Le compteur industriel

Plus de 3 780 heures de travail étaient déjà dénombrées au moment du cité. Près de dix personnes sont mobilisées autour de la création d’un moule de coque unique, et la dernière cuisson était engagée. Ces données donnent un repère précis sur l’état d’avancement: le chantier n’en est plus à la conception abstraite, mais à la transformation matière.

Le chiffre doit toutefois rester à sa place. Ces 3 780 heures mesurent le travail de construction, pas la vitesse du bateau, sa solidité en course ou sa capacité à remonter au près dans un front froid. Le dossier ne fournit ni poids, ni surfaces, ni architecture détaillée, ni polaires. Il serait donc impossible, à partir de ces seules informations, d’établir une hiérarchie sportive ou de prévoir un routing particulier.

Deux partenaires majeurs suivent le projet et le pilotage de ses différentes phases, avec un rôle associé à la sécurité et à l’ingénierie. L’article d’Actu.fr ne donne pas leur nom ni le détail de leurs interventions. Tant que la configuration finale et les choix techniques ne sont pas davantage documentés, les heures de travail constituent un indicateur de production, pas un indice de performance.

L’horizon 2028, sans raccourci

Le calendrier distribution place deux repères devant le chantier. Le premier est la prochaine échéance sportive de Justine Mettraux: The Ocean Race Atlantic, programmée le mardi 1er septembre 2026 entre New York et Lorient. Cette traversée Atlantique s’inscrit dans sa préparation, alors que la navigatrice dispose d’un calendrier dégagé pour préparer les prochaines expéditions.

Le second repère est plus lointain: le Vendée Globe 2028. La construction doit s’achever au printemps 2027 et le bateau doit prendre le large à l’occasion de cette édition. Entre les deux dates, la question suivi sera celle de l’intégration finale. Le critère principal restera celui formulé dès le départ du projet: disposer d’un IMOCA homogène et performant.
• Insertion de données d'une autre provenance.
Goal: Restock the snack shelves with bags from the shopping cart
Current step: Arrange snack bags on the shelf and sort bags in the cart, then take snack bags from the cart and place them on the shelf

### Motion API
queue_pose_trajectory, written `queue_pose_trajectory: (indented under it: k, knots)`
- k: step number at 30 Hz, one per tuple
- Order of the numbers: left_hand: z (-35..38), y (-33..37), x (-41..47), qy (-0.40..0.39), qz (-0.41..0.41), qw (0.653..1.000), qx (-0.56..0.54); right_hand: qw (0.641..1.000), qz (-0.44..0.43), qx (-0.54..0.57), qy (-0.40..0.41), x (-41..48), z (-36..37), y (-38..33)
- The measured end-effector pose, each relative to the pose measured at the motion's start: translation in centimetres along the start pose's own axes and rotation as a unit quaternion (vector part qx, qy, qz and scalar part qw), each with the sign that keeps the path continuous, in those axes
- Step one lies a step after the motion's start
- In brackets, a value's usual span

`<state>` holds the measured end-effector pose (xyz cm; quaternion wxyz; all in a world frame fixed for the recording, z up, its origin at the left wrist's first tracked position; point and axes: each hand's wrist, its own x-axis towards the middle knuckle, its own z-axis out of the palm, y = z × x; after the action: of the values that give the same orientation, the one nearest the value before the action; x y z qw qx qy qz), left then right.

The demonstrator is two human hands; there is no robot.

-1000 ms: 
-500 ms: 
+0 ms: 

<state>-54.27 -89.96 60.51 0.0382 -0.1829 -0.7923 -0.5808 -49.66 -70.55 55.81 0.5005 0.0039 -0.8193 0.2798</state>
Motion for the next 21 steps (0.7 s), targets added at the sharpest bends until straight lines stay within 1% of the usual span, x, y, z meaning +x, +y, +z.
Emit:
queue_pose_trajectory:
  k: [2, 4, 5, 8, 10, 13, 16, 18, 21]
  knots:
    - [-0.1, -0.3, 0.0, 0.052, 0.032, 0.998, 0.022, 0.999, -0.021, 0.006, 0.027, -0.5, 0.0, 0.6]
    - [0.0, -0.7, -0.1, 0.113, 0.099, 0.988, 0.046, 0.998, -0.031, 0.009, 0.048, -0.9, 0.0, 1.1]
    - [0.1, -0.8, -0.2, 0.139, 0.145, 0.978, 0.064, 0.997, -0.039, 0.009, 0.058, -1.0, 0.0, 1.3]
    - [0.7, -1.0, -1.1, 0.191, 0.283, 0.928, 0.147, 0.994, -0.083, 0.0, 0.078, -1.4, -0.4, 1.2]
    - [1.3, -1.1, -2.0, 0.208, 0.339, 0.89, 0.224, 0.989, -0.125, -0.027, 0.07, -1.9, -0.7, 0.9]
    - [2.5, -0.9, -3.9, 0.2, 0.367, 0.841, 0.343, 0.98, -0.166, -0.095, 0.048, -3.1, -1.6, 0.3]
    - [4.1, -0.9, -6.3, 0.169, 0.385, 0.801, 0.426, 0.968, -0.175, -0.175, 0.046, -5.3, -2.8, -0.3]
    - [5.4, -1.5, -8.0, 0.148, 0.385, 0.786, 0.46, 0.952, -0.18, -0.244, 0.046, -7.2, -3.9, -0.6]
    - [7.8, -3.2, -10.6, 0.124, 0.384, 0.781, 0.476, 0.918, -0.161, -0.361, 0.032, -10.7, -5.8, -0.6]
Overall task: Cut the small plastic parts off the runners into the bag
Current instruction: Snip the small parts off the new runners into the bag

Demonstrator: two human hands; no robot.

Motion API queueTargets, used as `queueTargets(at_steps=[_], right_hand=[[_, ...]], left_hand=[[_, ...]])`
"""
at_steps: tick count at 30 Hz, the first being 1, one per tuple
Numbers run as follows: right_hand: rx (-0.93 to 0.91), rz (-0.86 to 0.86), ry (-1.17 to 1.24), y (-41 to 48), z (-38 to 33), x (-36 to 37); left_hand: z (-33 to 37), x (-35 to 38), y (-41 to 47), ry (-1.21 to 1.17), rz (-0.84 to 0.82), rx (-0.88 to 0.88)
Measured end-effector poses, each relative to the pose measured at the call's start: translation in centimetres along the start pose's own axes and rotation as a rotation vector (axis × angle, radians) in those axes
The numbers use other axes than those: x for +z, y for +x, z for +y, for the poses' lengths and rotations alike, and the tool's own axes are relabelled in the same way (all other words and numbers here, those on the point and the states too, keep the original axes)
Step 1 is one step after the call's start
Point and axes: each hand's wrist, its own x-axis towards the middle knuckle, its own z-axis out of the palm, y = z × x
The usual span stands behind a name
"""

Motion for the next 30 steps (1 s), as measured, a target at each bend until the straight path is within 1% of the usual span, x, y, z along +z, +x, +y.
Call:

Pour l’instant, la seule projection défendable est donc industrielle. Le printemps 2027 dira si le calendrier est tenu. Ensuite, la lecture utile ne passera ni par le nombre d’heures de chantier ni par le palmarès de l’architecte: elle devra venir du comportement global du bateau et de sa capacité à convertir le vent en vitesse utile. La météo, elle, reste hors cadre: aucun bulletin, champ d’isobares ou scénario de vent n’est fourni pour extrapoler la campagne.